TASK ITEM: Take the data below and extract the lines from the one with "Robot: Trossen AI" to the one with "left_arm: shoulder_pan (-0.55", inclusive, exactly as written.

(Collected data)
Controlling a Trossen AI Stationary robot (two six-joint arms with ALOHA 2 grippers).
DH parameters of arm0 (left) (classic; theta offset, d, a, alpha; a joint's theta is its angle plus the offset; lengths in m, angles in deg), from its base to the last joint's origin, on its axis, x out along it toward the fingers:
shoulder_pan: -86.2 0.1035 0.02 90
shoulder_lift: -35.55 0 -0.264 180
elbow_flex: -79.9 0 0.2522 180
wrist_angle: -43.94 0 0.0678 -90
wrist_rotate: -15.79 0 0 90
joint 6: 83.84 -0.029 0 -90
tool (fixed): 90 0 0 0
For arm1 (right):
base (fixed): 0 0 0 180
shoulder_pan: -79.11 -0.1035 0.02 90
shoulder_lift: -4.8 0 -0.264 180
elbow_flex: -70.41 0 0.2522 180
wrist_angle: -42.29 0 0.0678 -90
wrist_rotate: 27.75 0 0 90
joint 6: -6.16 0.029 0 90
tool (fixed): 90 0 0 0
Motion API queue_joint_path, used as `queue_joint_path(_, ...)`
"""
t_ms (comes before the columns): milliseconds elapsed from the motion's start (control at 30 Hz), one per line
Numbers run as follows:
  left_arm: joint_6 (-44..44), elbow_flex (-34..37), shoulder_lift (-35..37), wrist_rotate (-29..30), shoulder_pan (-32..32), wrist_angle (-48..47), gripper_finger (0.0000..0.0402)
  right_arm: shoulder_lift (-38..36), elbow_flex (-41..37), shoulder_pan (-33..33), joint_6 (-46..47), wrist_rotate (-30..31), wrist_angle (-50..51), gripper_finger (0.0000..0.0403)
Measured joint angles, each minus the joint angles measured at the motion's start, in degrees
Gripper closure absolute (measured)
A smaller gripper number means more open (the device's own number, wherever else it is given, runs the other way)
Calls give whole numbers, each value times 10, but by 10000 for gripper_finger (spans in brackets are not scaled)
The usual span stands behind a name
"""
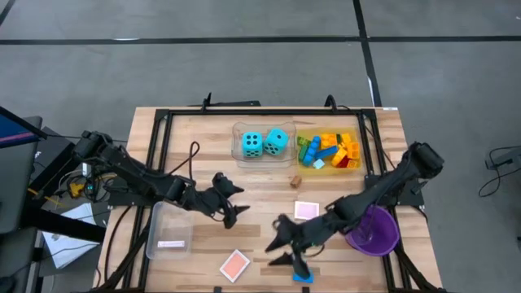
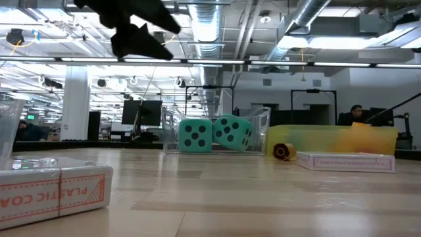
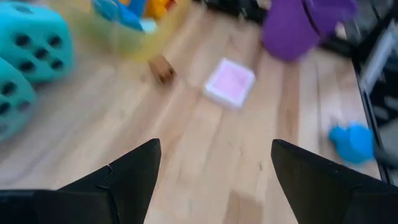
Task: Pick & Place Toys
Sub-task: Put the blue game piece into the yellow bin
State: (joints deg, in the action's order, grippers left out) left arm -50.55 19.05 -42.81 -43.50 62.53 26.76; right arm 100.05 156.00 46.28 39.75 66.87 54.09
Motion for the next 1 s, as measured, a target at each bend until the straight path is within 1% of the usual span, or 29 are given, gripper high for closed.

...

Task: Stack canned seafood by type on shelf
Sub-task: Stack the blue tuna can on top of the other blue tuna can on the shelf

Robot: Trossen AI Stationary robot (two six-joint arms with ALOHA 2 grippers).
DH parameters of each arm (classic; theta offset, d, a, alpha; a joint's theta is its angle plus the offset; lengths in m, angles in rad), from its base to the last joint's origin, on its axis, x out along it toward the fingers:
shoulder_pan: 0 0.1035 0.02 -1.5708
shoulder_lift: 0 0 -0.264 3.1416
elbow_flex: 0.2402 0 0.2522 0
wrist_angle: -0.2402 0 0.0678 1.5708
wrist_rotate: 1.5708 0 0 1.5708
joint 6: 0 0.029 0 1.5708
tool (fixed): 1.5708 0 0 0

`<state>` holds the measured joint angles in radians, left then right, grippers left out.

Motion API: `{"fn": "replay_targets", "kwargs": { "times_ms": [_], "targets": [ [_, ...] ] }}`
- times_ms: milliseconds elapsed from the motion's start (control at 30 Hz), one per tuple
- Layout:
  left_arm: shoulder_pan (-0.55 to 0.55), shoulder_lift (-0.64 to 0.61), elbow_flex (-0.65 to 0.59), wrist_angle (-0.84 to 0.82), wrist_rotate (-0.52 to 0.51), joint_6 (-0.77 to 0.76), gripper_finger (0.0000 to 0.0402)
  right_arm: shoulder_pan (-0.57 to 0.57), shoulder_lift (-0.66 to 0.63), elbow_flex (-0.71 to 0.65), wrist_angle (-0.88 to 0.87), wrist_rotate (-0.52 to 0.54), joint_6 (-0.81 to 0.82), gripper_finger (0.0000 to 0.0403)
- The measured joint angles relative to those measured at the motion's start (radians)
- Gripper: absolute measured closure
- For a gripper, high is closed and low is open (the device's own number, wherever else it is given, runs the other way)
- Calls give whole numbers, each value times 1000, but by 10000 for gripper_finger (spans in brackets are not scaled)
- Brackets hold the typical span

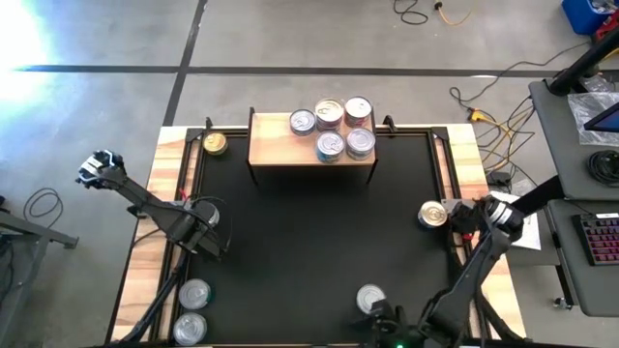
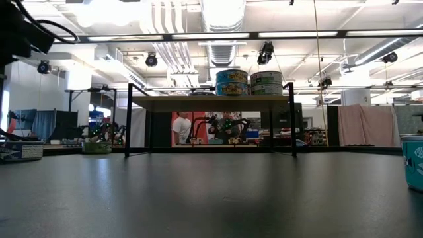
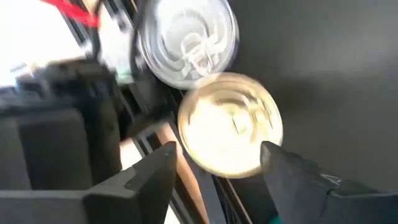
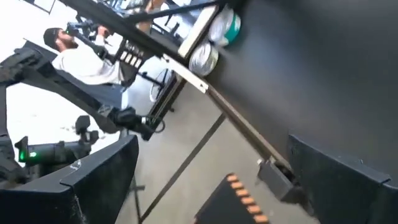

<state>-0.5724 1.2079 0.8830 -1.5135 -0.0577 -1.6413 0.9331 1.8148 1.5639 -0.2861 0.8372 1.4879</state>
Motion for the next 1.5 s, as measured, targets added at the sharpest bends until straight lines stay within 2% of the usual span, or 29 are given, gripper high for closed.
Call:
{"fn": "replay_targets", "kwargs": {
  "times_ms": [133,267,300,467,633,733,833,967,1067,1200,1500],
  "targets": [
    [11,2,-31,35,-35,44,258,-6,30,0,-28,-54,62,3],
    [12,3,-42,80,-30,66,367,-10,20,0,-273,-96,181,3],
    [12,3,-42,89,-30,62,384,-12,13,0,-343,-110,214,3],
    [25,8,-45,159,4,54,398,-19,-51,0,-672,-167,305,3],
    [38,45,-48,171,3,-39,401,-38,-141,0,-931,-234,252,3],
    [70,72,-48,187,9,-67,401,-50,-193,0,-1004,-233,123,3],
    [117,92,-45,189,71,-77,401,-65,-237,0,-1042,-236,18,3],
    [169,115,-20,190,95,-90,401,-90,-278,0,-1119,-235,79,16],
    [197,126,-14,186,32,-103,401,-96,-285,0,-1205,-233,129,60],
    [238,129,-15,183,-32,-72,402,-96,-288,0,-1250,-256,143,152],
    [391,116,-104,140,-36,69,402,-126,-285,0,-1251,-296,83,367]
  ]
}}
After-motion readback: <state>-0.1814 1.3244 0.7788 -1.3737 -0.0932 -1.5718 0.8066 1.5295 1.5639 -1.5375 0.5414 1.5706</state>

RESULT:
Robot: Trossen AI Stationary robot (two six-joint arms with ALOHA 2 grippers).
DH parameters of each arm (classic; theta offset, d, a, alpha; a joint's theta is its angle plus the offset; lengths in m, angles in rad), from its base to the last joint's origin, on its axis, x out along it toward the fingers:
shoulder_pan: 0 0.1035 0.02 -1.5708
shoulder_lift: 0 0 -0.264 3.1416
elbow_flex: 0.2402 0 0.2522 0
wrist_angle: -0.2402 0 0.0678 1.5708
wrist_rotate: 1.5708 0 0 1.5708
joint 6: 0 0.029 0 1.5708
tool (fixed): 1.5708 0 0 0

`<state>` holds the measured joint angles in radians, left then right, grippers left out.

Motion API: `{"fn": "replay_targets", "kwargs": { "times_ms": [_], "targets": [ [_, ...] ] }}`
- times_ms: milliseconds elapsed from the motion's start (control at 30 Hz), one per tuple
- Layout:
  left_arm: shoulder_pan (-0.55 to 0.55), shoulder_lift (-0.64 to 0.61), elbow_flex (-0.65 to 0.59), wrist_angle (-0.84 to 0.82), wrist_rotate (-0.52 to 0.51), joint_6 (-0.77 to 0.76), gripper_finger (0.0000 to 0.0402)

Above is the complete output.